PROBLEM DETAILS:
Please repeat only the stretch of records running from the first line through the line that contains "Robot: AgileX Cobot".

(Collection entries)
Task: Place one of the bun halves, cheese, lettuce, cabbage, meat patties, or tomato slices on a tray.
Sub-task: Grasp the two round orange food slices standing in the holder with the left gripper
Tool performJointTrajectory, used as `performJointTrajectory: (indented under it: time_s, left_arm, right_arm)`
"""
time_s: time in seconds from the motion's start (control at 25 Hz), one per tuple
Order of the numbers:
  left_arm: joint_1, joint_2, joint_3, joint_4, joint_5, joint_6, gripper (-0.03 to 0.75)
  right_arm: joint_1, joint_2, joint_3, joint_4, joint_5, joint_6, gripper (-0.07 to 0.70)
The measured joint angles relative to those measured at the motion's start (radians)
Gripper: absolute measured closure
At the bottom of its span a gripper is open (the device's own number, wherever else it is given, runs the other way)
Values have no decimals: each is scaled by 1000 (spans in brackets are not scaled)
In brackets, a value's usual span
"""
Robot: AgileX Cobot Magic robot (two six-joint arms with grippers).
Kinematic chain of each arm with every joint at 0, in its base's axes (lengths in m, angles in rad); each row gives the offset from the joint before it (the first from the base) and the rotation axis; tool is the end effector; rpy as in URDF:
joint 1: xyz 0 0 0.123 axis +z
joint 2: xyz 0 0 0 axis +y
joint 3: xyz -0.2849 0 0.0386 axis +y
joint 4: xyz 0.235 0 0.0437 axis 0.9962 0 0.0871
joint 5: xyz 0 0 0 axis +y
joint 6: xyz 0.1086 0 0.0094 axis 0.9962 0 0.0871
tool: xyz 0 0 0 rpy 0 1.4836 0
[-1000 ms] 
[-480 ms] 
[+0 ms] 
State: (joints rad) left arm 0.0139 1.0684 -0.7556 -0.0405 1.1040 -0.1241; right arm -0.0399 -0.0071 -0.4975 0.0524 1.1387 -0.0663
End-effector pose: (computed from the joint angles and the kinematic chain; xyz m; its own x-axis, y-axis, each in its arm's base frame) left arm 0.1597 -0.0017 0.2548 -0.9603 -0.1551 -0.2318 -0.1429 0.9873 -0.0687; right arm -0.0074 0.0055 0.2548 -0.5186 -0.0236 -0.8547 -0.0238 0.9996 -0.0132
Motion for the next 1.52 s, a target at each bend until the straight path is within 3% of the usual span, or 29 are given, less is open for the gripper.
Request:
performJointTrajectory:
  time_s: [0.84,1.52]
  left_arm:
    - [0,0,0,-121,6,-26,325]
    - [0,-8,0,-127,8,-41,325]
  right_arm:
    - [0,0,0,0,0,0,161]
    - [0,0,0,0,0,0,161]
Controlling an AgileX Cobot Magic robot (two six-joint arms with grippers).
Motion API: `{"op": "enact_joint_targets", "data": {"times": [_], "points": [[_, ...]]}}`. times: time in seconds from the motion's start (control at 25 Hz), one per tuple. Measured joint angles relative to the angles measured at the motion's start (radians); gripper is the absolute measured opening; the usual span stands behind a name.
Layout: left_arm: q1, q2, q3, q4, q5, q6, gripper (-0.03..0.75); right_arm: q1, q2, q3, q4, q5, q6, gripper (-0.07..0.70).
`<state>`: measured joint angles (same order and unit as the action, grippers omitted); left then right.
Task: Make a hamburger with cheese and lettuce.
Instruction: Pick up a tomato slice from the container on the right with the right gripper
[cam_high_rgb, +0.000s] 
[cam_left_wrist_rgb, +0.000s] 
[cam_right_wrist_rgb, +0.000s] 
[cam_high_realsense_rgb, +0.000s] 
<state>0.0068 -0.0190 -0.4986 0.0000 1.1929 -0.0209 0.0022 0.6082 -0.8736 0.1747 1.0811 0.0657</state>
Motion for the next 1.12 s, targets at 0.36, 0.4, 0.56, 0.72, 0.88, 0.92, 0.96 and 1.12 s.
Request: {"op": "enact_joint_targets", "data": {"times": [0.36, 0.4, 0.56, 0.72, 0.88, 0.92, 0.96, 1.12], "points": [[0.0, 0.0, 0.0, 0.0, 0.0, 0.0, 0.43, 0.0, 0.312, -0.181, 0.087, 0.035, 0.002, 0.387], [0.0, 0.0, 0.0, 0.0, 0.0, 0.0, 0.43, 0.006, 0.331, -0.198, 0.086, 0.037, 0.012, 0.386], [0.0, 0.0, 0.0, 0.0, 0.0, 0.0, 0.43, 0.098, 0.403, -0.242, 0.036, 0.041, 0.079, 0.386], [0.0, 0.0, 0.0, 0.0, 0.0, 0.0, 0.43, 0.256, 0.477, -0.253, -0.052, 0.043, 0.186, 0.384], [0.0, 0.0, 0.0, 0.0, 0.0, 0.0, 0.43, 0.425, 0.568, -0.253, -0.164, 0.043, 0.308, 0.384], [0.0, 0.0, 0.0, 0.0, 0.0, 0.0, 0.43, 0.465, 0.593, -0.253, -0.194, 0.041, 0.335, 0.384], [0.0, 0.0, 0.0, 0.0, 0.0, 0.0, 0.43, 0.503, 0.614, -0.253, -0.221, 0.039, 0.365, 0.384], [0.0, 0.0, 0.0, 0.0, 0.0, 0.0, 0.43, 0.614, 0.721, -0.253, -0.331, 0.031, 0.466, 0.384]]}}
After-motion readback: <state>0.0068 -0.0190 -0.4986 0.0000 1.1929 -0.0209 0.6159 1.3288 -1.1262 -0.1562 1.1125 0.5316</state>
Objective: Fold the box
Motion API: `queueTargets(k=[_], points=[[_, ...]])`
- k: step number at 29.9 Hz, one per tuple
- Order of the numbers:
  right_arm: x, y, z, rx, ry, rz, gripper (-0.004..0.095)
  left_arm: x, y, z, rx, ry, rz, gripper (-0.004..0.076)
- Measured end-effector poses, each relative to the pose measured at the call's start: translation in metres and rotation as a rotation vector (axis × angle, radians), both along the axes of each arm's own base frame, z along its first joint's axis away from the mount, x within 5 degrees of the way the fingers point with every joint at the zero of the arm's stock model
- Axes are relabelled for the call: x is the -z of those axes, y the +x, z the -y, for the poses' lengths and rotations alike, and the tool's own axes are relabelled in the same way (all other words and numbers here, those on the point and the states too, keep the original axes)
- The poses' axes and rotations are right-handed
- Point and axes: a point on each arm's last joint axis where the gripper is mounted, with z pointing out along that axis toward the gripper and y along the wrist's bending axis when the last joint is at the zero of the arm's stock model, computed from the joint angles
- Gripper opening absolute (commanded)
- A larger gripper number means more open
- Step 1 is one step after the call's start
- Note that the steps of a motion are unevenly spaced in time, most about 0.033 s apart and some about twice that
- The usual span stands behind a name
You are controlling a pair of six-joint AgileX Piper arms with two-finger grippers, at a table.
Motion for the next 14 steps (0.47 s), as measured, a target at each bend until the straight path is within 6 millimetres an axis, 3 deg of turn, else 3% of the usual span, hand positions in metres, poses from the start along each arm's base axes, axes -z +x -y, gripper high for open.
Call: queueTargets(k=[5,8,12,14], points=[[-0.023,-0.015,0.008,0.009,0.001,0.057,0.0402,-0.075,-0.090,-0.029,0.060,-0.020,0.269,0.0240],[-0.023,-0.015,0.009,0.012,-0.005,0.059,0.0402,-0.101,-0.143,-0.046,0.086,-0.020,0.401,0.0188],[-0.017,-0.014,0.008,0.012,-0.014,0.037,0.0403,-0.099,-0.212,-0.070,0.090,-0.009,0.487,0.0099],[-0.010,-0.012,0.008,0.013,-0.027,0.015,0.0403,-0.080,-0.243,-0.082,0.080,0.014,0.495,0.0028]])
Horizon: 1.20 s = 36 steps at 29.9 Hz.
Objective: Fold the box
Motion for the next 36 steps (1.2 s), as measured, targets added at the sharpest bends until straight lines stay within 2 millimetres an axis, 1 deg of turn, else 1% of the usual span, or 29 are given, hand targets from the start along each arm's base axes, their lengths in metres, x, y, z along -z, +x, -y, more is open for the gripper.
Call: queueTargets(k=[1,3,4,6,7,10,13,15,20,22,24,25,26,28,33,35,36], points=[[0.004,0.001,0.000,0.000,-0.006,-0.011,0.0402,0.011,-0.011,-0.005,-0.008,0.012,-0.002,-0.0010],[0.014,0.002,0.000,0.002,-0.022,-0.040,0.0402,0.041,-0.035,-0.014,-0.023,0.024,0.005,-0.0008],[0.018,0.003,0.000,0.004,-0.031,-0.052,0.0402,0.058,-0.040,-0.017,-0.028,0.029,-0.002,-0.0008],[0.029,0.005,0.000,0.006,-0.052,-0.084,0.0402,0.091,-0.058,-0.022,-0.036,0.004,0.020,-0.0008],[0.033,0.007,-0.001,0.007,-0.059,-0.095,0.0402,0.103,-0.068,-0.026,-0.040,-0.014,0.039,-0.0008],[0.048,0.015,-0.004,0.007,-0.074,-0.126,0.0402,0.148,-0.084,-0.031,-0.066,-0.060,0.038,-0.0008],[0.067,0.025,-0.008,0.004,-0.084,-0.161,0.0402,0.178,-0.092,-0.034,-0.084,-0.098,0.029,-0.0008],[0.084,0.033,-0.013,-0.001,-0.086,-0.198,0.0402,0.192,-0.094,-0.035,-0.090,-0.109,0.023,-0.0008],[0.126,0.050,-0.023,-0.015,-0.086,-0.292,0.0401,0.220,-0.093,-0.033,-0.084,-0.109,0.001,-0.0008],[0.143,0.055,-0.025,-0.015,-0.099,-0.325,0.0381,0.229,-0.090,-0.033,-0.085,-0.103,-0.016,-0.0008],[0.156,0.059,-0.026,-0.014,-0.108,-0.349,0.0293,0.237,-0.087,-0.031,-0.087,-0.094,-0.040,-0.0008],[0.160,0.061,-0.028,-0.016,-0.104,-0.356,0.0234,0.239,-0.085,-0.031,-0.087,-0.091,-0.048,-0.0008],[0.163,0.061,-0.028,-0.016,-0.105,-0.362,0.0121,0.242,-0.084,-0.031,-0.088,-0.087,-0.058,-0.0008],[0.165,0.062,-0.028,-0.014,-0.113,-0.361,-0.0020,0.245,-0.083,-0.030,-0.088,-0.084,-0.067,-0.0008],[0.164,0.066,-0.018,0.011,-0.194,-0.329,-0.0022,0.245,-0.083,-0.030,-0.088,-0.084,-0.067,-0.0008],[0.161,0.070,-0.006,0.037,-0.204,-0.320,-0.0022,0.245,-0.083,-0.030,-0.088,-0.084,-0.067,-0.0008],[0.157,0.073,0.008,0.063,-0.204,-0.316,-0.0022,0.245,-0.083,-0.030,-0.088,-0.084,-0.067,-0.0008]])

EXERCISE RESPONSE:
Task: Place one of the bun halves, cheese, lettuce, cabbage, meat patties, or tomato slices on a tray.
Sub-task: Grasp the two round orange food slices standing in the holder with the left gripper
Tool performJointTrajectory, used as `performJointTrajectory: (indented under it: time_s, left_arm, right_arm)`
"""
time_s: time in seconds from the motion's start (control at 25 Hz), one per tuple
Order of the numbers:
  left_arm: joint_1, joint_2, joint_3, joint_4, joint_5, joint_6, gripper (-0.03 to 0.75)
  right_arm: joint_1, joint_2, joint_3, joint_4, joint_5, joint_6, gripper (-0.07 to 0.70)
The measured joint angles relative to those measured at the motion's start (radians)
Gripper: absolute measured closure
At the bottom of its span a gripper is open (the device's own number, wherever else it is given, runs the other way)
Values have no decimals: each is scaled by 1000 (spans in brackets are not scaled)
In brackets, a value's usual span
"""
Robot: AgileX Cobot Magic robot (two six-joint arms with grippers).

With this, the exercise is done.